The turn-based strategy game has been a staple on Nintendo systems, and its heroes have even shown up in the popular "Super Smash Bros." fighting games. But for some reason, many gamers haven't played what's arguably one of the better franchises out there.
"Awakening" is the series' first foray on the Nintendo 3DS, and it's a great entry point for novices. It lets players create their own male or female protagonist, who ends up being the tactician for the halidom of Ylisse. After a vague beginning, players see their hero regaining consciousness. Unfortunately, the protagonist is also suffering from amnesia and doesn't know where she came from.
Over the course of the campaign, players will discover what led to that strange prologue, as they help Chrom, the main character, battle against Plegia, a rival nation, other invaders and an ancient evil. They'll meet new allies along the way and help mold the company into an elite fighting unit.

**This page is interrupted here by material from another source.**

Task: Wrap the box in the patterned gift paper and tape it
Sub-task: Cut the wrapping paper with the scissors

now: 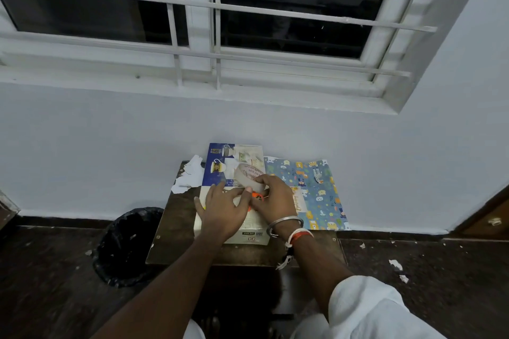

But that's easier said than done. "Awakening" will take some time to learn, and it plays almost like an advanced form of chess as players enter battles having to choose which units to bring and where to place them on the battlefield.
From there, it's about outmaneuvering the competing army. To aid with that, there are several techniques at hand. Players can combine units to make them more powerful. They can also place them side by side so units can aid each other on the battlefield.
There are other factors to consider in a fight though. "Fire Emblem" has a rock-paper-scissors system with its combat where axes defeat spears and spears dominate swords while swords destroy axes. Some units have an inherent weakness compared to others. For example, bows and arrows will take down Wyvern riders. Players also have to juggle relationships among their squad.
As certain characters interact, they'll nurture a natural affinity. That translates into stat boosts when two units are next to each other. One character may even sacrifice himself to defend another. If that weren't enough, those friendships can ultimately culminate in marriage and eventually children.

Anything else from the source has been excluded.